Chicago Outfit career
In 1989, the Chicago Sun-Times reported that Andriacchi had been elevated to being the second-in-command in the Chicago Outfit.  The article identified Andriacchi as having two nicknames: "the Sledgehammer"—because of his unsubtle ways as a safe cracker—and "the Builder".  The article also noted that Andriacchi had been imprisoned on burglary charges from 1968 until 1971.

Andriacchi was one of several reputed mobsters ordered to appear before a federal grand jury after the May 17, 1992, bombing of a car outside the home of a daughter of Leonard Patrick, who was in the process of testifying against several known mobsters.

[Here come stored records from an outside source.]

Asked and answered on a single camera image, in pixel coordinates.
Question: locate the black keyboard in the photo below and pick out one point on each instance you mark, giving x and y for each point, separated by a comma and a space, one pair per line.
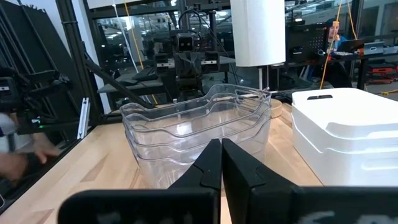
146, 74

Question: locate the black frame post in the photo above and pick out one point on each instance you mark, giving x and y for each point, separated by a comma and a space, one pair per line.
77, 62

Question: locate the black diagonal frame strut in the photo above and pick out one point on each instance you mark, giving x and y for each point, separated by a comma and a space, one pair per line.
118, 84

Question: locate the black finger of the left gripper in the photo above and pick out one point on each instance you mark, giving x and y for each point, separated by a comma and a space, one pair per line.
182, 63
194, 63

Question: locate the black ridged panel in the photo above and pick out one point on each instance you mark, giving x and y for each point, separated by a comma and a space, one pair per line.
34, 40

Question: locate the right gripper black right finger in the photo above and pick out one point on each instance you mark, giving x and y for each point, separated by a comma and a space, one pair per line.
264, 199

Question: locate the person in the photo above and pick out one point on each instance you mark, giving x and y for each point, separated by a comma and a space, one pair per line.
335, 34

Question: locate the silver metal bracket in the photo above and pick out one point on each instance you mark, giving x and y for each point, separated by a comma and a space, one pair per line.
84, 118

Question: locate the white plastic basket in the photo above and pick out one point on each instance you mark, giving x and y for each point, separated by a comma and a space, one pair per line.
326, 171
342, 109
306, 137

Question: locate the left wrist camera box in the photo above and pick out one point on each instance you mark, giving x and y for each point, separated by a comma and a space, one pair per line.
187, 42

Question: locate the clear plastic basket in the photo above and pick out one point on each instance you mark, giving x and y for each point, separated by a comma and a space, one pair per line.
155, 174
136, 133
140, 113

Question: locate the dark laptop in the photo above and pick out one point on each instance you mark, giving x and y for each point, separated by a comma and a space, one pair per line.
351, 46

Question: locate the person's hand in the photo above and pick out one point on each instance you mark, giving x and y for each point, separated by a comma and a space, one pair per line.
46, 149

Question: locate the white shade table lamp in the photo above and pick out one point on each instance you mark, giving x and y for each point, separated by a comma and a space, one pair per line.
258, 31

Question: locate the person's forearm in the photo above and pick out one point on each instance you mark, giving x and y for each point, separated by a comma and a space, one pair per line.
14, 165

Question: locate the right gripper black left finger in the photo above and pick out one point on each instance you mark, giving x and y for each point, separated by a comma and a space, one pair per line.
192, 199

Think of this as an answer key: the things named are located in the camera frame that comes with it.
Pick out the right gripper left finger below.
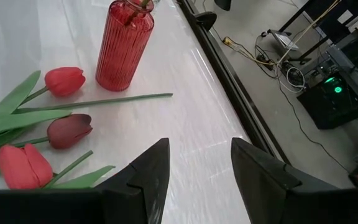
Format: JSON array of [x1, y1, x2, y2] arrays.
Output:
[[94, 138, 171, 224]]

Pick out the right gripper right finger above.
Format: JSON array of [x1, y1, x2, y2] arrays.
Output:
[[230, 137, 323, 224]]

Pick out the pink artificial tulip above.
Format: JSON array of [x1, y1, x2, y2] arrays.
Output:
[[132, 0, 152, 16]]

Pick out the red ribbed glass vase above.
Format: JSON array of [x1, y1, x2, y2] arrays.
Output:
[[94, 0, 155, 93]]

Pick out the black computer tower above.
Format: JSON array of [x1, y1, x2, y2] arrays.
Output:
[[296, 74, 358, 131]]

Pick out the grey flat device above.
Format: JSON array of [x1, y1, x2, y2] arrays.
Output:
[[267, 29, 301, 52]]

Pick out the black metal desk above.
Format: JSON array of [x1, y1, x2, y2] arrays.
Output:
[[278, 0, 358, 113]]

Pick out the black stand foot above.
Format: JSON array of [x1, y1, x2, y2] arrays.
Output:
[[213, 0, 232, 12]]

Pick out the black metal table frame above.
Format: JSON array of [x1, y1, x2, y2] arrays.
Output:
[[175, 0, 291, 166]]

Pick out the yellow plug with cable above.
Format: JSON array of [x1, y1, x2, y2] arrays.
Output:
[[222, 35, 279, 67]]

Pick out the long yellow cable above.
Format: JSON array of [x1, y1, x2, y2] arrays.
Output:
[[277, 0, 343, 65]]

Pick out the black clamp mount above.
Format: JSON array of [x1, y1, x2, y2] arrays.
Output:
[[194, 11, 218, 32]]

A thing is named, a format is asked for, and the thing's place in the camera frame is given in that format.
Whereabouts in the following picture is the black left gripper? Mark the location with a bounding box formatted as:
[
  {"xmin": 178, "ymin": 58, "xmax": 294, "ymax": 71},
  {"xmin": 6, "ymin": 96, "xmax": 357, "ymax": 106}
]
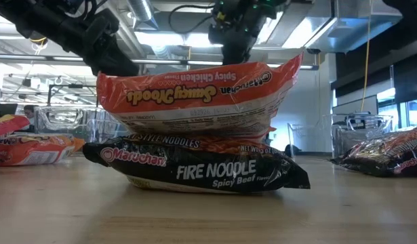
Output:
[{"xmin": 35, "ymin": 0, "xmax": 140, "ymax": 77}]

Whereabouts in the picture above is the long ceiling light strip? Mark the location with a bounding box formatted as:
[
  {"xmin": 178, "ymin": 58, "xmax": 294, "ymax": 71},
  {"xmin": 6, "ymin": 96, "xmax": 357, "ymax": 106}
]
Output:
[{"xmin": 0, "ymin": 53, "xmax": 319, "ymax": 70}]

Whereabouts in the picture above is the red Saucy Noods packet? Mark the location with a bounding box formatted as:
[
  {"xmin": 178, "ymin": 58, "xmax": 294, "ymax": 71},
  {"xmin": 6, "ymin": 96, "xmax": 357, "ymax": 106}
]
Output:
[
  {"xmin": 96, "ymin": 52, "xmax": 304, "ymax": 140},
  {"xmin": 0, "ymin": 133, "xmax": 86, "ymax": 167}
]

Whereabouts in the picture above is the yellow extension cord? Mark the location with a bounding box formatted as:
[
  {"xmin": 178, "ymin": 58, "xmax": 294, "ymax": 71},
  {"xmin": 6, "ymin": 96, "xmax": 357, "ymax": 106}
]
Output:
[{"xmin": 360, "ymin": 0, "xmax": 374, "ymax": 113}]

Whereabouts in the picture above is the black stand frame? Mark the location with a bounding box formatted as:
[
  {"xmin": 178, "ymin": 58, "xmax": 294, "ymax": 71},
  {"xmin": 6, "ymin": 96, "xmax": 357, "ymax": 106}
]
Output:
[{"xmin": 47, "ymin": 83, "xmax": 100, "ymax": 108}]

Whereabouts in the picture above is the black Fire Noodle packet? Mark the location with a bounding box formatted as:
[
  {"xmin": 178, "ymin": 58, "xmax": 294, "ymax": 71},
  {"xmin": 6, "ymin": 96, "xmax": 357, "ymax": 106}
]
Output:
[
  {"xmin": 81, "ymin": 133, "xmax": 311, "ymax": 196},
  {"xmin": 331, "ymin": 125, "xmax": 417, "ymax": 178}
]

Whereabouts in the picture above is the person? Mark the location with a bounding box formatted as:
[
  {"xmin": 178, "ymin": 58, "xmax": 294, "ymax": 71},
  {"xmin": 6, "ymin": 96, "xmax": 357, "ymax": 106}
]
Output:
[{"xmin": 23, "ymin": 104, "xmax": 38, "ymax": 133}]

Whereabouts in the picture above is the bright ceiling light panel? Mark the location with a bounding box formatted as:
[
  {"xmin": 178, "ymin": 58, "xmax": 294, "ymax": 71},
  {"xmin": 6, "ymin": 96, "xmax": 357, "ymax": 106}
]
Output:
[{"xmin": 135, "ymin": 31, "xmax": 226, "ymax": 48}]

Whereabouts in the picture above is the black monitor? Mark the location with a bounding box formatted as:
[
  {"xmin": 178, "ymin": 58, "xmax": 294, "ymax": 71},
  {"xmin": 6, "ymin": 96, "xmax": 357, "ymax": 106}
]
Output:
[{"xmin": 0, "ymin": 103, "xmax": 18, "ymax": 118}]

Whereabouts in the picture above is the large silver rectangular duct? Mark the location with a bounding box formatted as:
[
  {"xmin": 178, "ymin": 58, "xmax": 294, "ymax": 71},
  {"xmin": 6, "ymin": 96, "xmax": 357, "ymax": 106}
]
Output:
[{"xmin": 255, "ymin": 0, "xmax": 404, "ymax": 55}]

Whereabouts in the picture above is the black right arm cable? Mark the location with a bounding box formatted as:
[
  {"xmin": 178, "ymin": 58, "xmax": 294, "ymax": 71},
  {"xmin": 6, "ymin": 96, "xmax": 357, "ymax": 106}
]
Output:
[{"xmin": 167, "ymin": 3, "xmax": 218, "ymax": 35}]

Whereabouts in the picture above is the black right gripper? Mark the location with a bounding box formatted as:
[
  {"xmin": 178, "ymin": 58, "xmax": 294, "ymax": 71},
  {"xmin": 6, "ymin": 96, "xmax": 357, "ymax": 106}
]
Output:
[{"xmin": 208, "ymin": 0, "xmax": 290, "ymax": 66}]

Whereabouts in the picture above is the glass window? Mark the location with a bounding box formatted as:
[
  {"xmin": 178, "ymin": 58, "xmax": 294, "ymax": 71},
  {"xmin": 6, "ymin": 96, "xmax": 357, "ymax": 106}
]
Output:
[{"xmin": 377, "ymin": 87, "xmax": 417, "ymax": 131}]

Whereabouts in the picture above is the black ceiling cable reel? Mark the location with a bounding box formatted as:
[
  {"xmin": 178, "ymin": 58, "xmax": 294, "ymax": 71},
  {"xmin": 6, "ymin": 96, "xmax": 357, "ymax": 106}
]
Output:
[{"xmin": 28, "ymin": 32, "xmax": 49, "ymax": 47}]

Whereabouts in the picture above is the clear plastic bin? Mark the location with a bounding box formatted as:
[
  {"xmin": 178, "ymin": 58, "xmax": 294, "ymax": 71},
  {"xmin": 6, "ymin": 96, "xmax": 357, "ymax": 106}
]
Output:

Andriacchi was identified in a 1995 Chicago Tribune article as being an underboss for day-to-day operations for the Chicago Outfit.

In 1997, the Chicago Sun-Times reported that Andriacchi was "at the top of the Outfit's new organizational chart," identifying Andriacchi as a reported longtime lieutenant of Chicago Outfit kingpin John DiFronzo.

After the conclusion of the "Family Secrets trial" in Chicago in 2007, which sent multiple high-ranking members of the Chicago Outfit to prison for long sentences, Andriacchi was again identified in Chicago newspapers as being a powerful member of the Chicago Outfit.  "Reputed mobsters not charged in the Family Secrets case who are still powerful in the Outfit include John "No Nose" DiFronzo (December 13, 1928 – May 27, 2018), Joe "The Builder" Andriacchi, Al Tornabene (now deceased, 2009), Frank "Tootsie" Caruso, Marco D'Amico (January 1, 1936 – April 22, 2020)  and Michael Sarno, law enforcement sources said," the Chicago Sun-Times wrote on September 11, 2007.  On September 30, 2007, the Chicago Tribune reported that law enforcement sources indicated that Andriacchi controls Chicago's north side and north suburbs, and that he leads the Elmwood Park crew.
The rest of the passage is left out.